Additionally, it is important to consider, how confidently pairs of classes are confused. Here, the worst class, dog, when confused as class ship, has an average confidence of 90.7%. Following that are class automobile (mean confidence of 87.3% when mistaken as class bird) and class airplane (mean confidence of 84.6% when mistaken as class automobile). Especially for class dog the mean confusion confidence of 90.7% is very high and it is strongly advised to address this issue.

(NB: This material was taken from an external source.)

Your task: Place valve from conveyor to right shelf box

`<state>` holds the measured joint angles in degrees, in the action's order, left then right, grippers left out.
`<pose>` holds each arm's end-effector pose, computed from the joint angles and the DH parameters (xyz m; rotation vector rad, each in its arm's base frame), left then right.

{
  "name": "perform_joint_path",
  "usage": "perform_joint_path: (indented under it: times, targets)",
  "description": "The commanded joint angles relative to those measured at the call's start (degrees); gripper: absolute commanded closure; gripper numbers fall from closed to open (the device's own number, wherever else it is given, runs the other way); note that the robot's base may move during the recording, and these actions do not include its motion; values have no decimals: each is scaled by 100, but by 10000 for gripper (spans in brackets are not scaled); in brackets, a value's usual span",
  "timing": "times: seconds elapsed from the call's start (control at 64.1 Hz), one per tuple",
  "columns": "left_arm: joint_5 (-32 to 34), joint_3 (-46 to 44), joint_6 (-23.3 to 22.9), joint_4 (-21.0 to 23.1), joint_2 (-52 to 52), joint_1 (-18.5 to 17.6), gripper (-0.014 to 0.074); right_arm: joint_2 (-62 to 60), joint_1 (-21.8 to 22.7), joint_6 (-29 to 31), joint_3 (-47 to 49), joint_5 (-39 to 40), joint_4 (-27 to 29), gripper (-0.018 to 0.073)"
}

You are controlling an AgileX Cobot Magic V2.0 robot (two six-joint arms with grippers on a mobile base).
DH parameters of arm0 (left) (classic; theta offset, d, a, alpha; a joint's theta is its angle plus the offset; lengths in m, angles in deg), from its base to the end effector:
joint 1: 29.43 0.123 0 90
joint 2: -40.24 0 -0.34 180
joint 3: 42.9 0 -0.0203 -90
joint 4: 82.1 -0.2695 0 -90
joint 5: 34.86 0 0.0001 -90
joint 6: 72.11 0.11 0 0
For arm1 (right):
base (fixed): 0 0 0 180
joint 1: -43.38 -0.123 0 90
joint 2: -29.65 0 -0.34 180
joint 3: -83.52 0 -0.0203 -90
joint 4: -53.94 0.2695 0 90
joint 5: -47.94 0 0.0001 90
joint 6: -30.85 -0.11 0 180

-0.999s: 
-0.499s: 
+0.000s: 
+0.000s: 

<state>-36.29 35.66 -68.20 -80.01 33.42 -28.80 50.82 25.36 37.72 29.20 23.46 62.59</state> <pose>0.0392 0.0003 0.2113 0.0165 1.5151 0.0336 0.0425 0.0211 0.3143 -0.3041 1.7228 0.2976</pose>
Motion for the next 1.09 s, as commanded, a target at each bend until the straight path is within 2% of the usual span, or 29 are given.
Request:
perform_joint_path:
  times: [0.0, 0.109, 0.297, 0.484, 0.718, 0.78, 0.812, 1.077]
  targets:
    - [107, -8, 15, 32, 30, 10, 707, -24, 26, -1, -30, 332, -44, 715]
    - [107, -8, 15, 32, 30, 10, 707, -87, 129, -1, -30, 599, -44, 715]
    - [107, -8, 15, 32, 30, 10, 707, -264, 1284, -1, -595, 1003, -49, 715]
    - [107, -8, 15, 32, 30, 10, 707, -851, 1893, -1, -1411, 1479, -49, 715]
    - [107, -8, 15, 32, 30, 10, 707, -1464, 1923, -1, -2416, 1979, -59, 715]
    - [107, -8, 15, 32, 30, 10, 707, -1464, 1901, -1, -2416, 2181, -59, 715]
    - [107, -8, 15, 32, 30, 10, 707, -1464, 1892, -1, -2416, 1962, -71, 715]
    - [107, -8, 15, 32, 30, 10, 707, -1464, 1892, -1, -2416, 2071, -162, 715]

However, this interpretation must be seen in relation to the overall error rate. If that is sufficiently low for the considered use case, the confusion might not be as critical
Prediction stability measures how much it takes to change the outcome, i.e., the predicted class, of a model by comparing the confidence difference between the top 2 classes. Generally, the higher the value, the better - in combination with an overall good performance - as it demonstrates the robustness of the model. Specifically, the prediction stability should be high for all samples that have been classified correctly and low for all samples that have been classified incorrectly. This would indicate that the model is robust and certain when it is correct and unstable and uncertain when it is incorrect.
For all correctly predicted samples, the prediction stability is 0.85, for all incorrect ones 0.44.
Class | Stability Correctly Predicted | Stability Incorrectly Predicted |
---|---|---|
airplane | 0.83 | 0.53 |
automobile | 0.92 | 0.53 |
bird | 0.76 | 0.45 |
cat | 0.66 | 0.43 |
deer | 0.84 | 0.4 |
dog | 0.81 | 0.42 |
frog | 0.89 | 0.41 |
horse | 0.84 | 0.4 |
ship | 0.95 | 0.46 |
truck | 0.93 | 0.44 |
Additionally, the diagrams below show the distribution of differences in confidence between the top 2 classes for each sample. That means for each sample, the difference in confidence between the predicted class and the second most likely class is taken. Ideally, correct predictions should exhibit high confidence differences, as that is a sign that the model is certain about its decision and small changes won't affect it severly. Incorrect predictions, however, should show small confidence differences, as that would express an high uncertainty of the model in its wrong prediction.
The prediction stability for all correct predictions is very good with 0.85 and shows the robustness of these predictions. The prediction stability for all incorrect predictions is high with 0.44. Therefore, the model is confident in its incorrect predictions and it is strongly advised to address this issue. Regarding the stability of all correctly predicted samples, there is a significant difference between the best performing class ship (0.95) and the worst performing class cat (0.66). Class ship, therefore, is much more stable and likely to be predicted more robustly than class cat. Looking at the stability of all incorrectly predicted samples, the best performing class horse (0.40) shows noticably more instable predictions compared to the worst performing class automobile (0.53). Class horse, therefore, has a greater potential to have its error rate reduced than class automobile.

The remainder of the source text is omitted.